The red was back in his cheeks, but the captain motioned for Parker to go on.
“We made mistakes because we were so rushed. Mistakes that cost us.”
“What kind of mistakes?”
“You’ve read the report, dammit! The red herrings Fasano placed in the computers at the Beaury Public Library. The bus ruse. The calling card. I may be new on the job, but Nap? There’s no way we play the Keystone Cops like that, no way we fail that badly, if we weren’t set up to fail in the first place.”
“Listen. If you’re saying what I think you’re saying? Get up and walk the fuck outta here. Go to your union rep. Get a transfer and never speak to me again, because I would never…”—his jaw tensed hard as he leaned across the table and pointed an angry finger in Parker’s face—“… ever set my people up to fail. So fuck you for saying it.”
In the backyard, there was a whir of leaves in the trees and the soft drone of very distant traffic. No matter where you went in LA, it sounded like traffic. Parker thought of walking away, but that would get him nowhere, especially with protecting the kids, which he had to do until they at least got into their aunt’s hands. Also, a part of him felt he was owed an explanation, so he went for it.
“Fine, Cap. Then tell me: why?”
The captain had evidently expected him to get up and storm off, because he blinked in surprise and bit down on his lip as his face contorted in preparation for another outburst. Instead, suddenly, his expression melted, the anger dripping off him like butter as his eyes grew suddenly soft.

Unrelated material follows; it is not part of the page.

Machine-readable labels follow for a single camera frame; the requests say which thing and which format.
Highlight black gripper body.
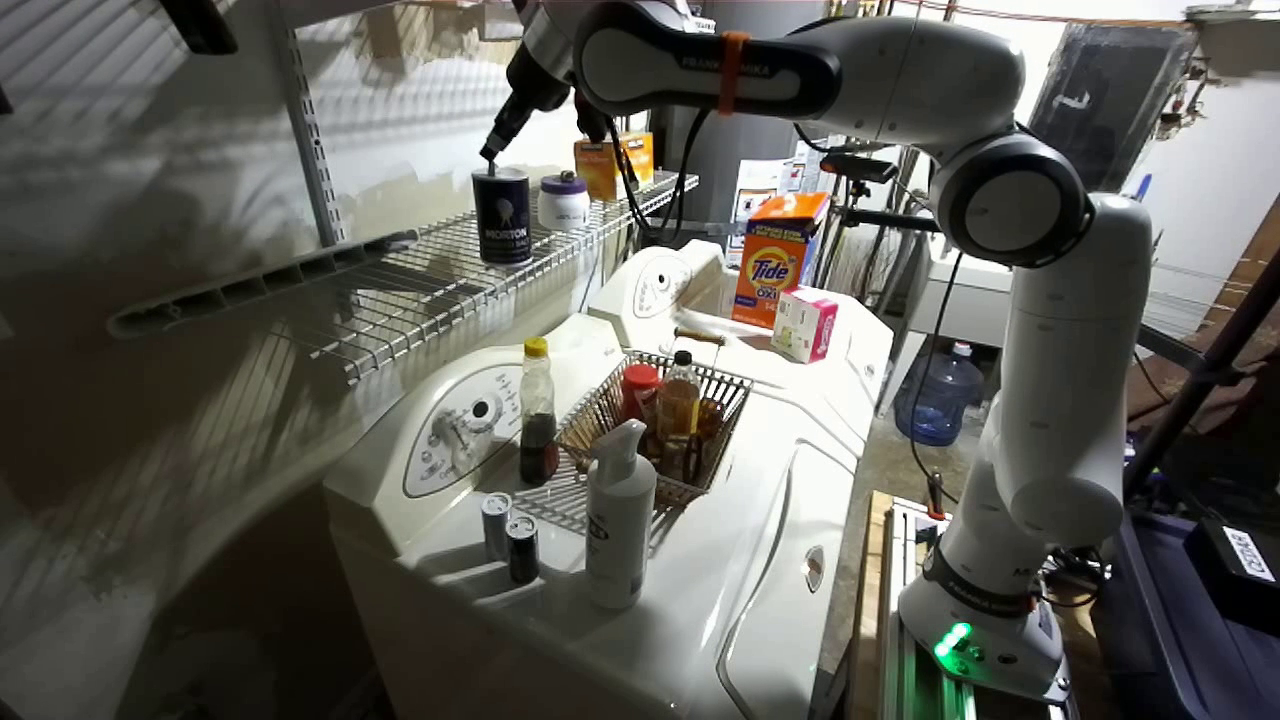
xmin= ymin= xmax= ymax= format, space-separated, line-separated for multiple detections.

“Look, Parker,” he tried to begin, and then he leaned back in his chair and stared into the pool with a look of resignation before trying again. “Look. This case has been a bucket of hot grease since the moment it was opened.”
Parker said nothing as the captain loosened his tie and rubbed at his neck. The eczema had spread down over his Adam’s apple. “When you and Nap started on the case I thought we had a plan, an operable way to get this guy quick, and the heat I put on you two, I swear, it was one tenth the heat I was getting from the DA and City Hall. I mean, they went apeshit over this. Hall’s dad had more friends than you can imagine, fucking power whores, all of them. I couldn’t leave my office to take a dump without that phone ringing with someone pushing or pulling on me.”
“That makes it right?”
“No. Of course it doesn’t. You’ll see someday that sometimes the circumstances of your situation… shit, I’ll just say it: they overwhelm you.”
Parker waited to get angry, but he didn’t. Something in him reminded him of the kid in Kamdesh who took his bullet in the back and the feeling of constantly being the next domino in an endless row of falling blackness. The captain was wrong. Parker didn’t need to wait until “someday” to know what it felt like to be overwhelmed by your circumstances.
The captain sighed, suddenly looking like a frail old man, as human and messed up as the next. “You understand?”
“I do.” And then, in semi-disbelief that he was actually saying it, Parker told him about the boy. Again, he was being guided by something inside of him. His conscience, maybe? Who knew. But it was the same something that had told him to look to the side of the road on his drive up to Beaury, after that horrible car accident, when he’d seen that angel.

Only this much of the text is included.